What this does not claim. The pipeline checks that the code matches its types, effects, and the formula it was generated from. It does not check that the formula models the right thing. Whether Black-Scholes is the correct model for a given book is a question for your risk function, not the compiler. See the trust stack for where the guarantees stop.

Path 2: from a requirement

A requirement someone signed off on becomes a property the compiler proves.

Not every guarantee starts as a formula. Some start as a sentence in a specification: a constraint a regulator, a clinician, or a risk function decided the system must hold to. C Proof takes that sentence onto the same substrate, as a property bound to the function it constrains.

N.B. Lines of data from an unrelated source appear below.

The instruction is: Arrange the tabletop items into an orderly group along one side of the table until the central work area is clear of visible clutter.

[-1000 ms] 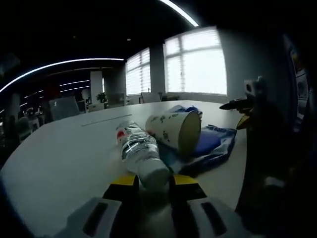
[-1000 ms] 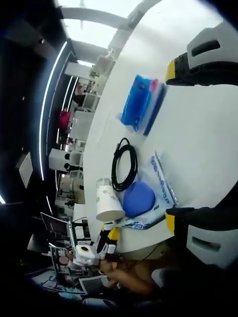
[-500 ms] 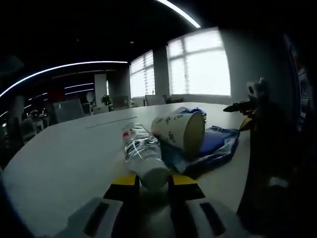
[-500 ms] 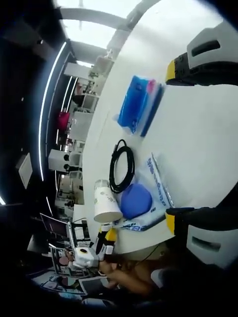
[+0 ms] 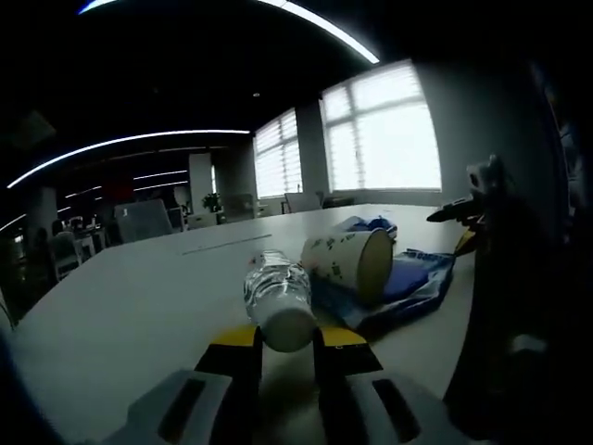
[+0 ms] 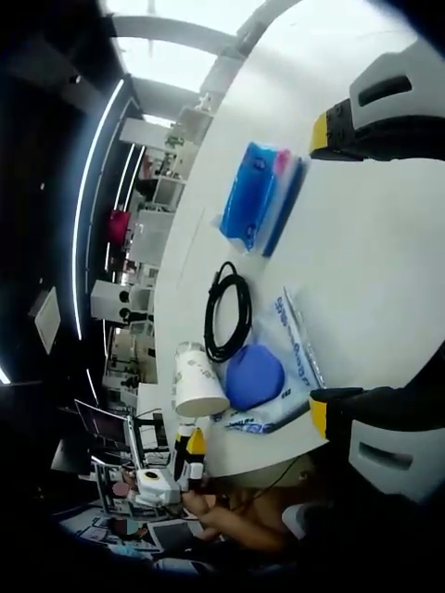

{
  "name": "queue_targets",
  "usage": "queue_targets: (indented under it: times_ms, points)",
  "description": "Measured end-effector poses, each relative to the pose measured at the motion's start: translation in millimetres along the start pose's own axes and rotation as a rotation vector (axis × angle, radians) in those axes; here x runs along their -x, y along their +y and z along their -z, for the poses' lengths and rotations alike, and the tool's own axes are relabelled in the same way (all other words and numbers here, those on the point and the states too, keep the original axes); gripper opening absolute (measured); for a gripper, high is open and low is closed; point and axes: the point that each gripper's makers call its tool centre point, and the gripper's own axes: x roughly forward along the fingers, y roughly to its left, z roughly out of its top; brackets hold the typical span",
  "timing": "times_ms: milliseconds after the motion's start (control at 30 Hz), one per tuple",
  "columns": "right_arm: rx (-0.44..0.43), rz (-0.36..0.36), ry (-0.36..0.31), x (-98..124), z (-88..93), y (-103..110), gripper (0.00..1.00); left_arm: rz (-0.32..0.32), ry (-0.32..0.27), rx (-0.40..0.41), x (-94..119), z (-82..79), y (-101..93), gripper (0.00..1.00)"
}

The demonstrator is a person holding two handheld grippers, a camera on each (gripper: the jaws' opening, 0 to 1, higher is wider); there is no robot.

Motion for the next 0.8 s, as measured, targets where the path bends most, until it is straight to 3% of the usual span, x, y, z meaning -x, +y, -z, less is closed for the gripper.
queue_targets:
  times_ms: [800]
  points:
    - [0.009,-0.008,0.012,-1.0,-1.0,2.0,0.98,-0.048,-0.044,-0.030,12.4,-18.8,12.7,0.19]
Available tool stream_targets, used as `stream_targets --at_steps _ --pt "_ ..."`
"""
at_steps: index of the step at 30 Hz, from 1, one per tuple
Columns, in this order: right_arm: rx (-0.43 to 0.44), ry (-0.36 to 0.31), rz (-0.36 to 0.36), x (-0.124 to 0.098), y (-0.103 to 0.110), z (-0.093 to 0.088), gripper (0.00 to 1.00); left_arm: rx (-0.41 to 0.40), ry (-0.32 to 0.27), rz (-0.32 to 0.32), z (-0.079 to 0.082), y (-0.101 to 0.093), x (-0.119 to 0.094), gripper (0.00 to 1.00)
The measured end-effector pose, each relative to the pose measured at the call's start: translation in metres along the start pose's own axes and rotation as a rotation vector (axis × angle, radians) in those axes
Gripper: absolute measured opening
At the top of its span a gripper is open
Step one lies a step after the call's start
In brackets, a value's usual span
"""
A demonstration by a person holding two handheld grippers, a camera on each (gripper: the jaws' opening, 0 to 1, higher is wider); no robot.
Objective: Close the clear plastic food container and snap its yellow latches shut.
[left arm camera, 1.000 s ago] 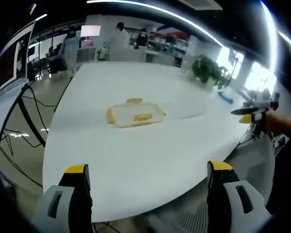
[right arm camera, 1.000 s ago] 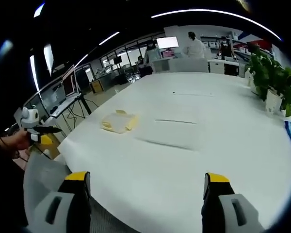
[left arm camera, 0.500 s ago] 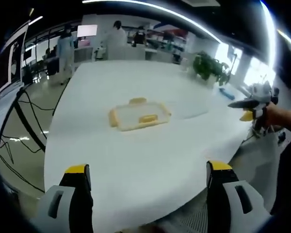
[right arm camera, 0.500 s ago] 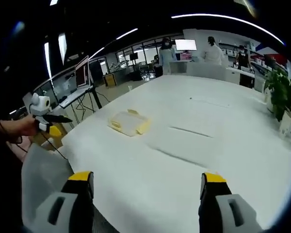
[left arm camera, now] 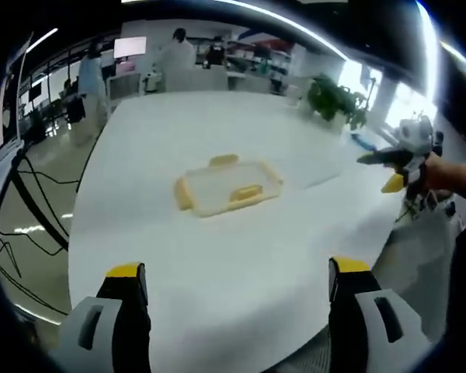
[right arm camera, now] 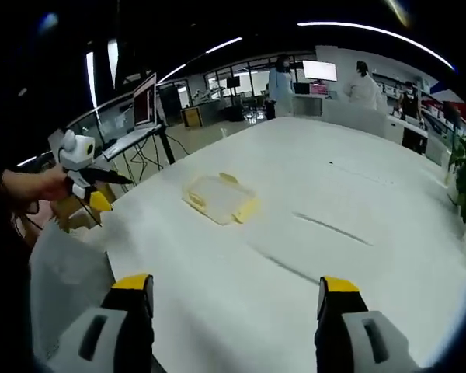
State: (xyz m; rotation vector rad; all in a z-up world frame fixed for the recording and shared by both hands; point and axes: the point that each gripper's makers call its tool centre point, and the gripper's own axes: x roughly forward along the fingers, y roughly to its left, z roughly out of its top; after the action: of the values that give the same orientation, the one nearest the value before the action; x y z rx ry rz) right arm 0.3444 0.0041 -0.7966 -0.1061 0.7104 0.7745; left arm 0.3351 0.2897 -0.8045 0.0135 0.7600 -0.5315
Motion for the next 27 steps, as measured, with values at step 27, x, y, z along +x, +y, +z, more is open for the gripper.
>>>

1. The requirement, written in structured English

Requirements are written in the EARS form (Easy Approach to Requirements Syntax): constrained English with a fixed shape, so a requirement reads the way a person wrote it but parses the way a machine needs. Take a dosing constraint:

The system shall ensure that the calculated dose is non-negative.

2. The property, bound to a function

The requirement becomes a Chelis property attached to the function it governs. It is not a comment and not a separate test file: it travels with the function, and the compiler treats it as part of what the function must satisfy to build.

property dose_non_negative(p: DoseParams) -> bool = ge(calculated_dose(p), 0)

3. Verification, by the strongest method the math admits

The compiler discharges the property the strongest way the math allows. Where the property is decidable, it carries a formal proof that the implementation satisfies it for every input. Where a closed-form proof is out of reach, it falls back to seeded randomized testing across the input space, recorded with the seed so the run reproduces exactly. The property is the same either way; only the tier of evidence behind it changes.

4. An audit-ready certificate

What comes out is a certificate, not a green checkmark. It records the requirement it came from, the function it is bound to, the proof tier that discharged it (formal proof or seeded testing), and the evidence behind that tier. An auditor can read the requirement, follow it to the function, and see how the claim was established, without rerunning the pipeline.

What this does not claim. Verification proves the implementation satisfies the requirement. It does not prove the requirement describes what your business actually needs. A correct implementation of a wrong specification is still wrong code. See the trust stack for where the guarantees stop.

Path 3: from the code you already run

An existing Python codebase becomes Chelis, function by function.

Most teams are not starting from a blank file. Calcify translates an existing typed Python codebase into Chelis function by function: a mechanical translation where the types carry over cleanly, a mixed Python-and-Chelis program through the bridge where they do not, and documented decisions where a judgment call was required. Once a function is Chelis, the compiler enforces the same structural guarantees as hand-written code, and the same audit chain from source to binary applies. It is the modernization path for teams who cannot rewrite from scratch.

A typed Python function, the kind a team already runs:

def annualized_vol(variance: float, periods: int) -> float:
    return sqrt(variance * periods)

The same function after Calcify translates it into Chelis:

def annualized_vol(variance: f32, periods: f32) -> f32 = sqrt(mul(variance, periods))

The types carry over, so a precision or shape error is a build failure on the Chelis side the same way it would be in hand-written code. Where a construct does not translate cleanly, Calcify leaves the boundary explicit rather than guessing, and the decision is recorded for review.